* WORK ITEM: Below is a listing; transcribe it exactly but without any images.

DATA START

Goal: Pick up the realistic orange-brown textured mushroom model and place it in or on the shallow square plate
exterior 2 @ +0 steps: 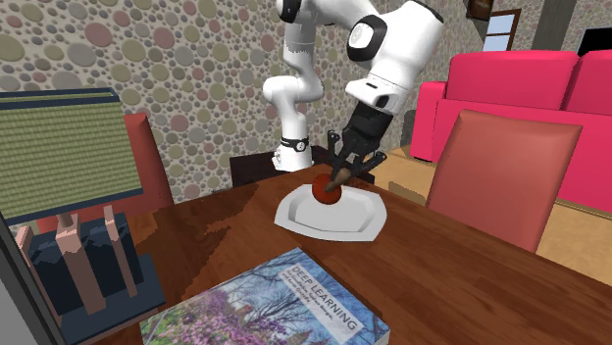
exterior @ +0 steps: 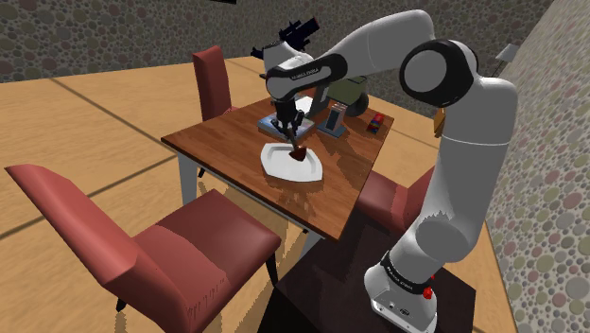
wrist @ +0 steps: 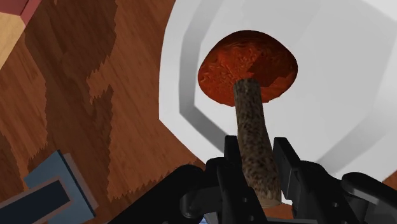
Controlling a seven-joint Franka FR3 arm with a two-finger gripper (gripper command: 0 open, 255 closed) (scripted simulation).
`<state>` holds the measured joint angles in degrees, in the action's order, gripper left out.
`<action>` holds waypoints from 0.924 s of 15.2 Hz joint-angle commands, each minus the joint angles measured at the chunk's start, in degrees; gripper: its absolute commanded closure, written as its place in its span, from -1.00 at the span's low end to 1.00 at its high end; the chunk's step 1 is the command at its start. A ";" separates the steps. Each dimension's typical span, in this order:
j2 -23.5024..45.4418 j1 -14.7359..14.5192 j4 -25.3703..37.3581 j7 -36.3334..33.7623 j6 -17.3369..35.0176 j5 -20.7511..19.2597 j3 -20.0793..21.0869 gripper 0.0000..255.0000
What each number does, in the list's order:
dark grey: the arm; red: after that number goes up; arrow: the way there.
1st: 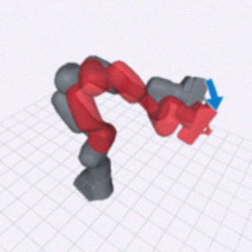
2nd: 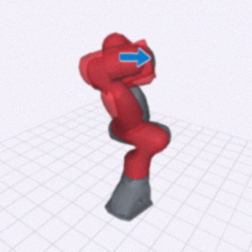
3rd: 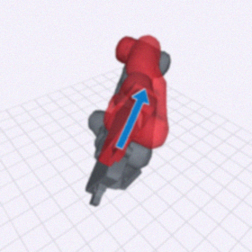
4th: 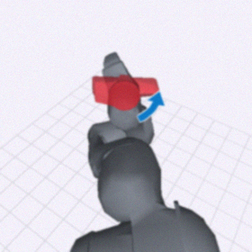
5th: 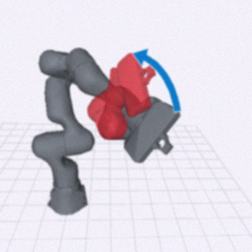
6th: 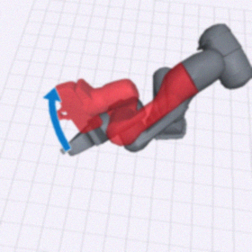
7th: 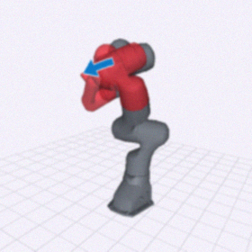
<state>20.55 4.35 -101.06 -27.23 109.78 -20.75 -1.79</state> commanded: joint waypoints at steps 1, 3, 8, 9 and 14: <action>0.67 -0.01 -0.55 -0.46 1.18 -0.14 -0.01 1.00; 1.37 0.02 -1.10 -0.88 2.37 -0.29 -0.05 1.00; 2.43 0.06 -1.79 -1.47 4.03 -0.52 -0.10 1.00; 2.43 0.06 -1.78 -1.47 4.03 -0.53 -0.10 1.00; 2.43 0.08 -1.78 -1.47 4.02 -0.53 -0.08 1.00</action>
<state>22.68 4.36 -102.53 -28.76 113.97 -21.38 -1.86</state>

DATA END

* ANSWER TO THE EXERCISE:
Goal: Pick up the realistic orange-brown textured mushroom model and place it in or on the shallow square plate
exterior 2 @ +0 steps: 
exterior @ +0 steps: 
wrist @ +0 steps: 
Controlling a seven-joint Franka FR3 arm with a two-finger gripper (gripper command: 0 open, 255 closed) (scripted simulation).
`<state>` holds the measured joint angles in degrees, in the action's order, gripper left out.
`<action>` holds waypoints from 0.924 s of 15.2 Hz joint-angle commands, each minus the joint angles measured at the chunk's start, in degrees; gripper: its absolute commanded closure, written as its place in its span, from -1.00 at the span's low end to 1.00 at its high end; the chunk's step 1 is the command at its start. A ";" separates the steps. Each dimension's typical span, in this order:
j2 -23.5024..45.4418 j1 -14.7359..14.5192 j4 -25.3703..37.3581 j7 -36.3334..33.7623 j6 -17.3369..35.0176 j5 -20.7511..19.2597 j3 -20.0793..21.0869 gripper 0.0000..255.0000
What each number does, in the list's order:
dark grey: the arm; red: after that number goes up; arrow: the way there.
1st: 
2nd: 
3rd: 
4th: 
5th: 
6th: 
7th: 
<state>20.55 4.35 -101.06 -27.23 109.78 -20.75 -1.79</state> commanded: joint waypoints at steps 1, 3, 8, 9 and 14: <action>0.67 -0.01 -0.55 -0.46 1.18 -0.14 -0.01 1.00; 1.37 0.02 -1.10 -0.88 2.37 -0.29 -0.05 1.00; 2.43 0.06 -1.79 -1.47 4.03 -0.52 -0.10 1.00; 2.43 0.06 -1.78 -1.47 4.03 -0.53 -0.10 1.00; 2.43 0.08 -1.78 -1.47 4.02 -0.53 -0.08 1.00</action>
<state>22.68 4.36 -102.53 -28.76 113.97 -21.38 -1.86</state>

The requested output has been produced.